Given records
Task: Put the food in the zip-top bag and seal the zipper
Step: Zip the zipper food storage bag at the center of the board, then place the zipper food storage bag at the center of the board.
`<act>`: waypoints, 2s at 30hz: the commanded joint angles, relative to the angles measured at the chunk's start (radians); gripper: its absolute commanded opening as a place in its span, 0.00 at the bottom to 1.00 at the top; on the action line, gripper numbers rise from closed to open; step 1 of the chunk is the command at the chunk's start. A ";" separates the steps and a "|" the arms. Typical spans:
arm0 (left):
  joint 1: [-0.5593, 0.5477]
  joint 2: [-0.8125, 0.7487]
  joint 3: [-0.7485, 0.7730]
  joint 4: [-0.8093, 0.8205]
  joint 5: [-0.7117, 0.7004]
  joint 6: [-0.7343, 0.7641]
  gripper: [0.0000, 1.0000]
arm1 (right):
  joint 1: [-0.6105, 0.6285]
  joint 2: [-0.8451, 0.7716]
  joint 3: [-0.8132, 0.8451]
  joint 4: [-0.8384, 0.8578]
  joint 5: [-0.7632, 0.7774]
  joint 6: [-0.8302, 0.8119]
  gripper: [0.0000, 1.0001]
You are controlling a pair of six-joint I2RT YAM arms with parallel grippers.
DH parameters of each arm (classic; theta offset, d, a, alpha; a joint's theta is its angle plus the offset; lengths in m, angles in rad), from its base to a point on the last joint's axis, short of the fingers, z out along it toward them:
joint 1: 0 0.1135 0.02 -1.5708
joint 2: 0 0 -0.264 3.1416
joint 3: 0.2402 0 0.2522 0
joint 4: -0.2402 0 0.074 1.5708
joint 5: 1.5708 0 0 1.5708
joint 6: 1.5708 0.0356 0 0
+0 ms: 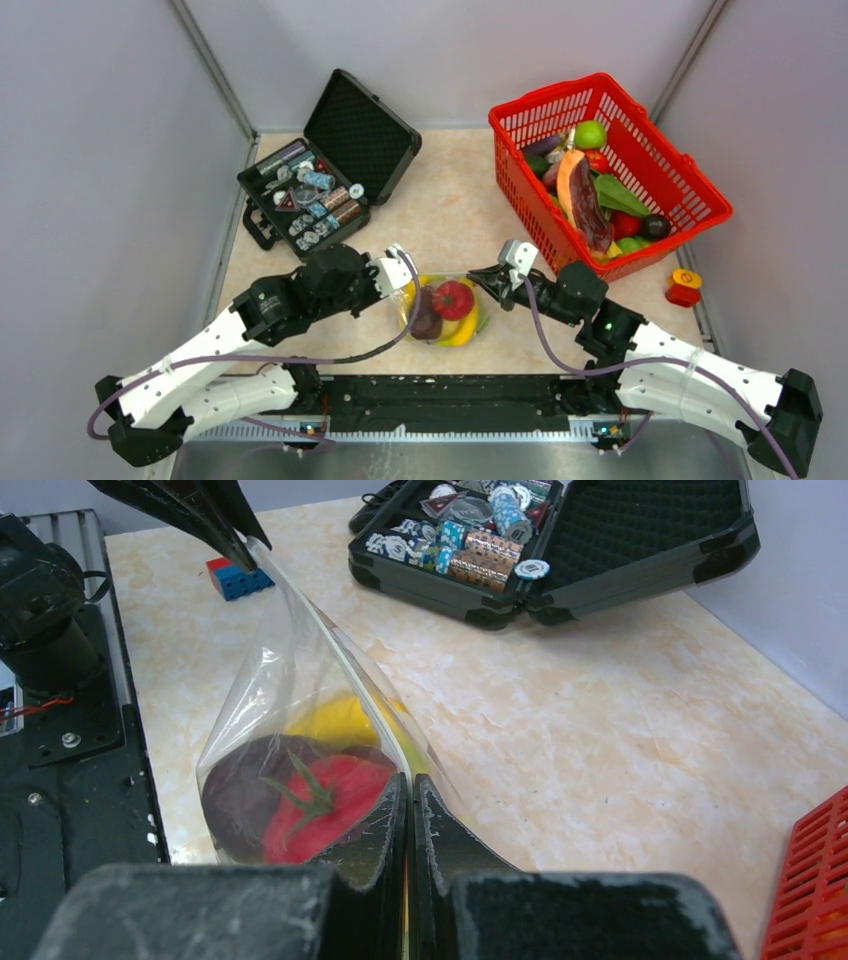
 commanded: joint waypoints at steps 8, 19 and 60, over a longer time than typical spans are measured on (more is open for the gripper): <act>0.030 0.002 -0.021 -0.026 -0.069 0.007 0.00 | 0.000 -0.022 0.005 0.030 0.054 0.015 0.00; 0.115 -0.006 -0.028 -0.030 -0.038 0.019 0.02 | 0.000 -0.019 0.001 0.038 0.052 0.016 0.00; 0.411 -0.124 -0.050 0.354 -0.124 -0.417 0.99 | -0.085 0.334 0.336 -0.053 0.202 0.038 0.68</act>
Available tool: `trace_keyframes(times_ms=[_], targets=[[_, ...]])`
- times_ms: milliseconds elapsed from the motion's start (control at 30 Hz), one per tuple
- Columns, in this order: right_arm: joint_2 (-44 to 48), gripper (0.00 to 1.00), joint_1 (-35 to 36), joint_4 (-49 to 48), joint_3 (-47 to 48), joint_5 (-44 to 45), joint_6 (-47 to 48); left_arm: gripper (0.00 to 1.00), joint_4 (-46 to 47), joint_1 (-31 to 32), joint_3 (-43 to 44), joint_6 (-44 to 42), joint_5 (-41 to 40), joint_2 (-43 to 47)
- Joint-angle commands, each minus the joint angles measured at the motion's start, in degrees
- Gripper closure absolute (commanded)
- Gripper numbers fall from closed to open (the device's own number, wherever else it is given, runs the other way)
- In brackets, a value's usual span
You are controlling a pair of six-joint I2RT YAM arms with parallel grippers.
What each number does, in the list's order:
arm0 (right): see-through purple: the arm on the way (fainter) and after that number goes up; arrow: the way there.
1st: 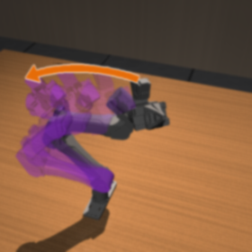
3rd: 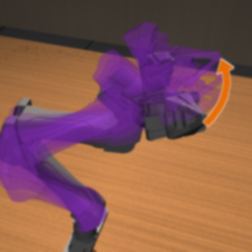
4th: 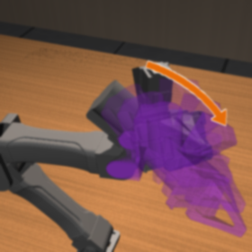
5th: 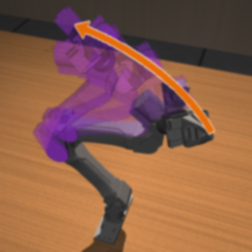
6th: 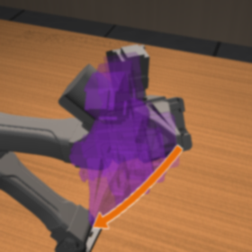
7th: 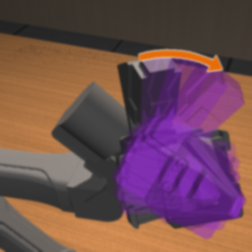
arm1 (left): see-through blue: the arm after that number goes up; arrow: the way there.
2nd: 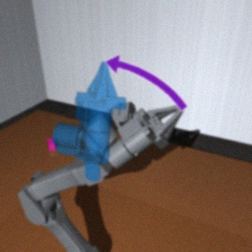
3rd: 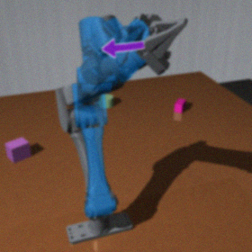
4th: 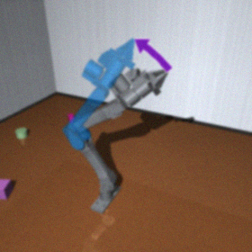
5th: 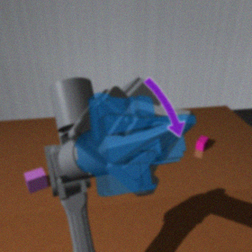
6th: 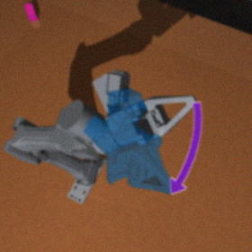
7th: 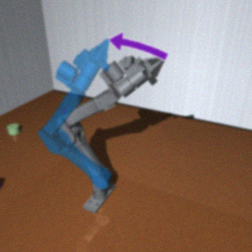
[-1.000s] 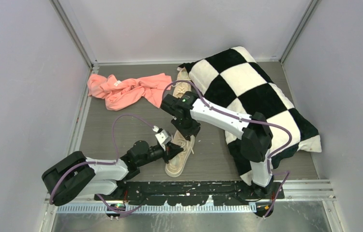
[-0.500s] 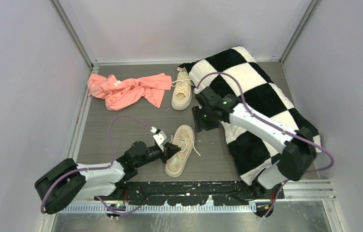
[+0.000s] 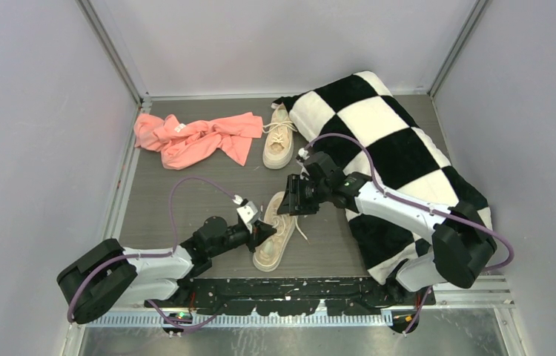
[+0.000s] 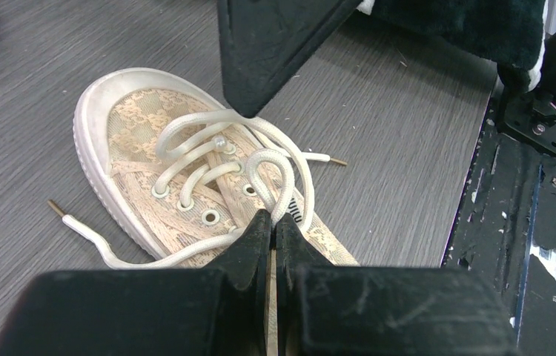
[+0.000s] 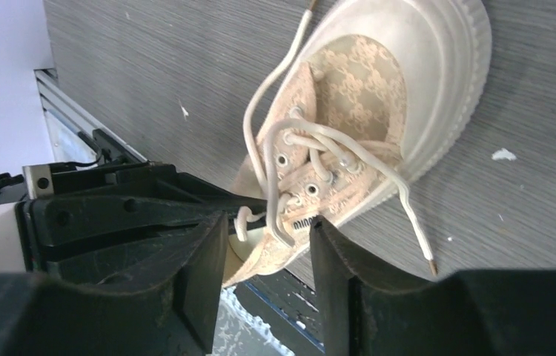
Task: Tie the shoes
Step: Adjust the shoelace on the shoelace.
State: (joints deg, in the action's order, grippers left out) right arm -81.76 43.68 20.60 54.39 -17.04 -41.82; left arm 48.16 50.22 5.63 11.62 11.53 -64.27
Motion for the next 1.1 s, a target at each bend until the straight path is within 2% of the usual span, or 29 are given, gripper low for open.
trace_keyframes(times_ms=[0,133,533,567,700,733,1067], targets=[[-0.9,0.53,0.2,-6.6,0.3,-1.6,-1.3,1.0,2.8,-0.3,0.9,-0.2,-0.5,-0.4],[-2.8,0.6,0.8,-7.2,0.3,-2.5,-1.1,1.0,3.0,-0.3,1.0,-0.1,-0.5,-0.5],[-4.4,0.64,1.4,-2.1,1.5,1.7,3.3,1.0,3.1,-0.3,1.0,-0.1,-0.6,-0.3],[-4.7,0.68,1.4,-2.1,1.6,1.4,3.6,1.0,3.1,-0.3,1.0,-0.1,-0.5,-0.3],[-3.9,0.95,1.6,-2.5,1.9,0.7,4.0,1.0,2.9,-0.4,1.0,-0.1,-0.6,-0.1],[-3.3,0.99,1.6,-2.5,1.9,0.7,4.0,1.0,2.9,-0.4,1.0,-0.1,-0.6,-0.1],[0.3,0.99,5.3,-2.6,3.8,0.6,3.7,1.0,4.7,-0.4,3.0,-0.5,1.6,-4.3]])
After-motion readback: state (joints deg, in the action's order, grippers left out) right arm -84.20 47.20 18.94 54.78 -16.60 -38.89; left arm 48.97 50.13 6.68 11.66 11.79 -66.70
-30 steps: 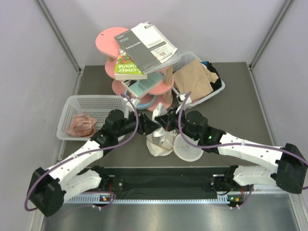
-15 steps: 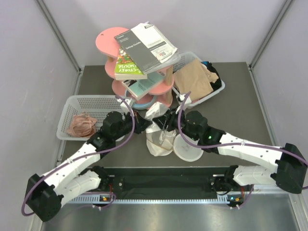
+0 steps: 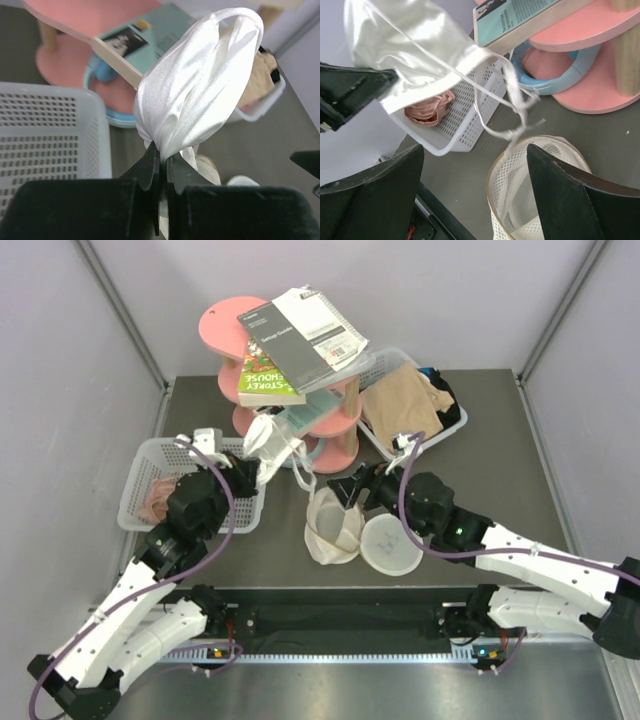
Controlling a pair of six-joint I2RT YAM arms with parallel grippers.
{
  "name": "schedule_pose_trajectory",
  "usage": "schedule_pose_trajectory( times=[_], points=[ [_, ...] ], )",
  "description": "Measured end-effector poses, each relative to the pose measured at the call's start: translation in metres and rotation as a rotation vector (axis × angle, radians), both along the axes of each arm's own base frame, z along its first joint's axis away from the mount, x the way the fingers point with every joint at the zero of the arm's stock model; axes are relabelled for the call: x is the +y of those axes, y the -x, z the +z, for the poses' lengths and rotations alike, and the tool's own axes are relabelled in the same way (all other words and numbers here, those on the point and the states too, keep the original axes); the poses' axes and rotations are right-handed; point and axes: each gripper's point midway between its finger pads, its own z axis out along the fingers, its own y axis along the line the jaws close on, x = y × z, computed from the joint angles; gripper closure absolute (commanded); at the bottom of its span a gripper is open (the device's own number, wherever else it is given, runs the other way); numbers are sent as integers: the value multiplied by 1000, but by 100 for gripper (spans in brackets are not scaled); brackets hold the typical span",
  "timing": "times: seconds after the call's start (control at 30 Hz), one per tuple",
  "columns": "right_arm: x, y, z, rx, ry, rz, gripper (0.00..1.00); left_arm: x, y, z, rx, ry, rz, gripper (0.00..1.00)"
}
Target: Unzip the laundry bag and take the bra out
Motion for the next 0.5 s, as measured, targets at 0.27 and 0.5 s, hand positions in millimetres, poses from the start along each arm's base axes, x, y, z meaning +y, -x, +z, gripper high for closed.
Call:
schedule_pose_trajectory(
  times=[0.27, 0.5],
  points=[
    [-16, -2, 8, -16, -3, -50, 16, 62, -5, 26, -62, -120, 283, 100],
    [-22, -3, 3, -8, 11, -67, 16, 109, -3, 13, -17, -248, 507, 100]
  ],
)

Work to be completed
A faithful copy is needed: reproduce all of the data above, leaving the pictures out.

Completed exercise
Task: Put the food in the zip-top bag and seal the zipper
Step: Zip the zipper food storage bag at the center of the board, then place the zipper food storage bag at the center of the board.
`<act>`: waypoints, 2s at 30hz: the commanded joint angles, relative to the angles measured at the chunk's start (radians); gripper: its absolute commanded opening as a place in its span, 0.00 at the bottom to 1.00 at the top; on the action line, gripper numbers rise from closed to open; step 1 of the chunk is the command at the chunk's start. A ";" separates the steps and a "|" the arms. Typical spans:
arm0 (left):
  joint 1: [-0.5593, 0.5477]
  joint 2: [-0.8125, 0.7487]
  joint 3: [-0.7485, 0.7730]
  joint 4: [-0.8093, 0.8205]
  joint 5: [-0.7117, 0.7004]
  joint 6: [-0.7343, 0.7641]
  gripper: [0.0000, 1.0000]
arm1 (right):
  joint 1: [-0.6105, 0.6285]
  joint 2: [-0.8451, 0.7716]
  joint 3: [-0.8132, 0.8451]
  joint 4: [-0.8384, 0.8578]
  joint 5: [-0.7632, 0.7774]
  joint 6: [-0.8302, 0.8119]
  gripper: [0.0000, 1.0001]
You are controlling a pair of six-joint I2RT YAM arms with parallel grippers.
DH parameters of each arm (classic; theta offset, d, a, alpha; a joint's theta is its angle plus the offset; lengths in m, angles in rad), from its base to a point on the last joint's axis, short of the fingers, z out along it toward them:
joint 1: 0 0.1135 0.02 -1.5708
joint 2: 0 0 -0.264 3.1416
joint 3: 0.2402 0 0.2522 0
joint 4: -0.2402 0 0.074 1.5708
joint 5: 1.5708 0 0 1.5708
joint 6: 1.5708 0.0356 0 0
+0 ms: 
 commanded: joint waypoints at steps 8, 19 and 60, over a longer time than typical spans are measured on (more is open for the gripper): <act>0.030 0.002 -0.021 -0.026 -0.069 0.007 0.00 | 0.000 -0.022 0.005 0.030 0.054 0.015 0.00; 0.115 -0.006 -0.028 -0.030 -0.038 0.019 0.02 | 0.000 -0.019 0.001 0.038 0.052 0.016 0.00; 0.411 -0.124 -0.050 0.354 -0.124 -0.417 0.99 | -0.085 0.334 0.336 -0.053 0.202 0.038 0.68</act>
Available tool: `trace_keyframes(times_ms=[_], targets=[[_, ...]])`
- times_ms: milliseconds elapsed from the motion's start (control at 30 Hz), one per tuple
- Columns, in this order: right_arm: joint_2 (-44 to 48), gripper (0.00 to 1.00), joint_1 (-35 to 36), joint_4 (-49 to 48), joint_3 (-47 to 48), joint_5 (-44 to 45), joint_6 (-47 to 48); left_arm: gripper (0.00 to 1.00), joint_4 (-46 to 47), joint_1 (-31 to 32), joint_3 (-43 to 44), joint_6 (-44 to 42), joint_5 (-41 to 40), joint_2 (-43 to 47)
- Joint-angle commands, each minus the joint angles measured at the motion's start, in degrees
- Gripper closure absolute (commanded)
- Gripper numbers fall from closed to open (the device's own number, wherever else it is given, runs the other way)
- In brackets, a value's usual span
You are controlling a pair of six-joint I2RT YAM arms with parallel grippers.
What each number does, in the list's order:
arm0 (right): see-through purple: the arm on the way (fainter) and after that number goes up; arrow: the way there.
1st: 
3rd: 
4th: 
5th: 
6th: 
7th: 
arm1 (left): see-through blue: the arm after that number goes up; arrow: the way there.
2nd: 
3rd: 
4th: 
5th: 
6th: 
7th: 
[-1.000s] 
[-0.500s] 
[+0.000s] 
[+0.000s] 
[+0.000s] 
Task: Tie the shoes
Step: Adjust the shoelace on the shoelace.
State: (joints deg, in the action's order, grippers left out) right arm -81.76 43.68 20.60 54.39 -17.04 -41.82; left arm 48.16 50.22 5.63 11.62 11.53 -64.27
Motion for the next 1.1 s, a target at each bend until the straight path is within 2% of the usual span, or 29 are given, gripper low for open.
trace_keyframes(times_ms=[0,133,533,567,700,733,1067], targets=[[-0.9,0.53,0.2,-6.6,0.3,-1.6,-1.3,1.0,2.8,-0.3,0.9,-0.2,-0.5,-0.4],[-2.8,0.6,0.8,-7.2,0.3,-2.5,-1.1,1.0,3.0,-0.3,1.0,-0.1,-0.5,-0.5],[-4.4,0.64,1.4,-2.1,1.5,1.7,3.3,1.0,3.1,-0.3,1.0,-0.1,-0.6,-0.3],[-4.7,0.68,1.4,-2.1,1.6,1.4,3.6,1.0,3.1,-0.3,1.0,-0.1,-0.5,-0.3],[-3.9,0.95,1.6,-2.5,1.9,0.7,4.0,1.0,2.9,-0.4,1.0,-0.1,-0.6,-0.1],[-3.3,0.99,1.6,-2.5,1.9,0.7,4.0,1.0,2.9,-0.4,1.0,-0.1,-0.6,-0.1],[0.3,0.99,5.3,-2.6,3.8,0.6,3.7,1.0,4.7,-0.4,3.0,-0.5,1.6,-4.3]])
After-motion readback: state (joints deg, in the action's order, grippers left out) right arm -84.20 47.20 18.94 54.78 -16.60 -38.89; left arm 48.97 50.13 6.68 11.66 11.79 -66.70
-30 steps: 
-15 steps: 
+0 steps: 
Controlling a pair of six-joint I2RT YAM arms with parallel grippers.
{
  "name": "schedule_pose_trajectory",
  "usage": "schedule_pose_trajectory( times=[_], points=[ [_, ...] ], )",
  "description": "Measured end-effector poses, each relative to the pose measured at the call's start: translation in metres and rotation as a rotation vector (axis × angle, radians), both along the axes of each arm's own base frame, z along its first joint's axis away from the mount, x the way the fingers point with every joint at the zero of the arm's stock model; axes are relabelled for the call: x is the +y of those axes, y the -x, z the +z, for the poses' lengths and rotations alike, and the tool's own axes are relabelled in the same way (all other words and numbers here, those on the point and the states too, keep the original axes); the poses' axes and rotations are right-handed; point and axes: each gripper's point midway between its finger pads, its own z axis out along the fingers, its own y axis along the line the jaws close on, x = y × z, computed from the joint angles; gripper closure absolute (commanded); at the bottom of its span a gripper is open (the device's own number, wherever else it is given, runs the other way); numbers are sent as integers: the value multiplied by 1000, but by 100 for gripper (spans in brackets are not scaled); brackets hold the typical span",
  "timing": "times: seconds after the call's start (control at 30 Hz), one per tuple",
  "columns": "right_arm: x, y, z, rx, ry, rz, gripper (0.00..1.00); left_arm: x, y, z, rx, ry, rz, gripper (0.00..1.00)"
}
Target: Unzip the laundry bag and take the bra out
Motion for the next 0.5 s, as measured, targets at 0.27 and 0.5 s, hand positions in millimetres, poses from the start along each arm's base axes, x, y, z meaning +y, -x, +z, gripper high for closed.
Call:
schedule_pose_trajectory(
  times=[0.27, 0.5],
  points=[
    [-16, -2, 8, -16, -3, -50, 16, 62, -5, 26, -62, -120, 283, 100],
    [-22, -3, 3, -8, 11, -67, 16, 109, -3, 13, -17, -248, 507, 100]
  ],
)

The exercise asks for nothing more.